<<<<

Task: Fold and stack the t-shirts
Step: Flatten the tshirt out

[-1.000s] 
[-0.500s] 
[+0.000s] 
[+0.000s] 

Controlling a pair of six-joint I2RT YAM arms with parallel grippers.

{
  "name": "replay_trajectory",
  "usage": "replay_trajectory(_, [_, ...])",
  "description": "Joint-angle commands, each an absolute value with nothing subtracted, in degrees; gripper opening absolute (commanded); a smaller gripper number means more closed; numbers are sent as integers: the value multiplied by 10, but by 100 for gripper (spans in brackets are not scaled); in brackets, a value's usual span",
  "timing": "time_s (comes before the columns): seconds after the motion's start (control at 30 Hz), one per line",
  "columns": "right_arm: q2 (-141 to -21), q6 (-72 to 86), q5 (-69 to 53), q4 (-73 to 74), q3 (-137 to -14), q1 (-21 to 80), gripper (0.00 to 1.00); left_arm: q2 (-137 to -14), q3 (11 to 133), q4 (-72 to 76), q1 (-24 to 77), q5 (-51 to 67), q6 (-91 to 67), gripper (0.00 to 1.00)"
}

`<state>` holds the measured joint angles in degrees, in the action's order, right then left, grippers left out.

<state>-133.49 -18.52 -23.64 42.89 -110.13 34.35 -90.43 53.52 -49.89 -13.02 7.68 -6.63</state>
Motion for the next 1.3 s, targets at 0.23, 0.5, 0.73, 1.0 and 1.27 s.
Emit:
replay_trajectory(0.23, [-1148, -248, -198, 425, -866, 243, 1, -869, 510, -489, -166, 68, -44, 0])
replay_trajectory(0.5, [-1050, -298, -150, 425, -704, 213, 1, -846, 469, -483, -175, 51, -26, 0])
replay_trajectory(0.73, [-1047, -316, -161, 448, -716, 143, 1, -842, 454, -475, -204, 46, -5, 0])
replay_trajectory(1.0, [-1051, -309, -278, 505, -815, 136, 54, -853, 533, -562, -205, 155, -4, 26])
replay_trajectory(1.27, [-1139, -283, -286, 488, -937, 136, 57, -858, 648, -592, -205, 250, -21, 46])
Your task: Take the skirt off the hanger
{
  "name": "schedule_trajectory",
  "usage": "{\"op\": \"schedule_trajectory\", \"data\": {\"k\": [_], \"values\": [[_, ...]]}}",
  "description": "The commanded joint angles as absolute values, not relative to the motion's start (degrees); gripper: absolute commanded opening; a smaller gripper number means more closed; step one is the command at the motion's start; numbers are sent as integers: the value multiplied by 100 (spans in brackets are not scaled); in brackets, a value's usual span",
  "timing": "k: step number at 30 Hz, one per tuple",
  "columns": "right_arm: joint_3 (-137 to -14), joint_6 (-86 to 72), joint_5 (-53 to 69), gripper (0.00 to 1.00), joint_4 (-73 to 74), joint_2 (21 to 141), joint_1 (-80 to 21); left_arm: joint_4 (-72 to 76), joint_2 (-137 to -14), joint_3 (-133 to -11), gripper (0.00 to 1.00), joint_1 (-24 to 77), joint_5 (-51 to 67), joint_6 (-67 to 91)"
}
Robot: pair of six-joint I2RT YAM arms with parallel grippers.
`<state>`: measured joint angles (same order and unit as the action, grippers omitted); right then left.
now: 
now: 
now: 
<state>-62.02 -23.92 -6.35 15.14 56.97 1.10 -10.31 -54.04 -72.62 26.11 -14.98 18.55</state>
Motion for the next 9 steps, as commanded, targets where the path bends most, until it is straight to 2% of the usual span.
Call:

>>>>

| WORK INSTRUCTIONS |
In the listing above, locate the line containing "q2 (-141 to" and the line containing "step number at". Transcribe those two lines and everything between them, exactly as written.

| TASK SOLUTION |
  "columns": "right_arm: q2 (-141 to -21), q6 (-72 to 86), q5 (-69 to 53), q4 (-73 to 74), q3 (-137 to -14), q1 (-21 to 80), gripper (0.00 to 1.00); left_arm: q2 (-137 to -14), q3 (11 to 133), q4 (-72 to 76), q1 (-24 to 77), q5 (-51 to 67), q6 (-91 to 67), gripper (0.00 to 1.00)"
}

`<state>` holds the measured joint angles in degrees, in the action's order, right then left, grippers left out.

<state>-133.49 -18.52 -23.64 42.89 -110.13 34.35 -90.43 53.52 -49.89 -13.02 7.68 -6.63</state>
Motion for the next 1.3 s, targets at 0.23, 0.5, 0.73, 1.0 and 1.27 s.
Emit:
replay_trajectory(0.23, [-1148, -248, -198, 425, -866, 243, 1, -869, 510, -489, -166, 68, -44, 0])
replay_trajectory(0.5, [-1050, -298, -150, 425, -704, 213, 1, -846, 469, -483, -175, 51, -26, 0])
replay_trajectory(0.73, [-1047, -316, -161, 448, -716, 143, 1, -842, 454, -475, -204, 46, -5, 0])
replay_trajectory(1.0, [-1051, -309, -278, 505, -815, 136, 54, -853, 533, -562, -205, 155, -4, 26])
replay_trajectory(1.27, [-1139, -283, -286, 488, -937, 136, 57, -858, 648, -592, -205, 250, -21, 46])
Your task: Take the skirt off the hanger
{
  "name": "schedule_trajectory",
  "usage": "{\"op\": \"schedule_trajectory\", \"data\": {\"k\": [_], \"values\": [[_, ...]]}}",
  "description": "The commanded joint angles as absolute values, not relative to the motion's start (degrees); gripper: absolute commanded opening; a smaller gripper number means more closed; step one is the command at the motion's start; numbers are sent as integers: the value multiplied by 100 (spans in brackets are not scaled); in brackets, a value's usual span",
  "timing": "k: step number at 30 Hz, one per tuple",

No other output belongs with this exercise.